Maddison abre a boca para responder, mas a fecha em seguida, seus olhos encaram os meus com mágoa, mas também com vergonha. Eu apenas respiro fundo, não é a primeira vez que a gente briga, é normal brigas desse tipo acontecer quando se passa muito tempo com a outra pessoa. Sei, que no futuro riremos disso, mas nesse momento tudo o que eu queria era um pouco de paz.
Meu telefone toca, eu o ignoro e continuo olhando para Maddy, esperando uma resposta que não vem.
— Certo, estarei no meu quarto quando quiser conversar. Tive uma manhã de merda, preciso de um tempo. — Digo e me retiro.

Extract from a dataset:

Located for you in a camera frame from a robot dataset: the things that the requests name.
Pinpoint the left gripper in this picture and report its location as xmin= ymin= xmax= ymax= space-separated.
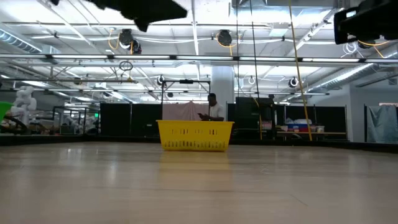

Quando chego ao quarto o celular volta a tocar, não me surpreendo ao olhar o nome de quem está ligando, arremesso o telefone para longe de mim, frustrada. Esse maldito não pode simplesmente me deixar em paz? O telefone cai com um baque em algum lugar do quarto e finalmente para de tocar, no mesmo momento que a porta se abre.
— Nem quero saber o que o telefone fez para você. — Maddison diz.
— Droga, espero que não tenha quebrado. — Respondo.
— É bem provável que tenha… Espero que nossa amizade não tenha se quebrado também…
— Nossa amizade é mais forte que um telefone de última geração.
— Ainda bem… — Ela começa. — Fui uma vaca.
— Eu também. — Respondo.
— Sim, mas isso não justifica o modo que agi com você. Eu deveria ter conversado e não… Sabe, eu só… Me senti usada e acabei descontando em você.
— Eu… Não entendo.
— Joseph, ele queria você, isso é nítido, eu fui apenas algo que ele usou para ter o que queria. Ele estava com você aqui hoje e não perguntou sobre mim, eu sei. Você também não se importou em me perguntar se eu estaria bem com isso.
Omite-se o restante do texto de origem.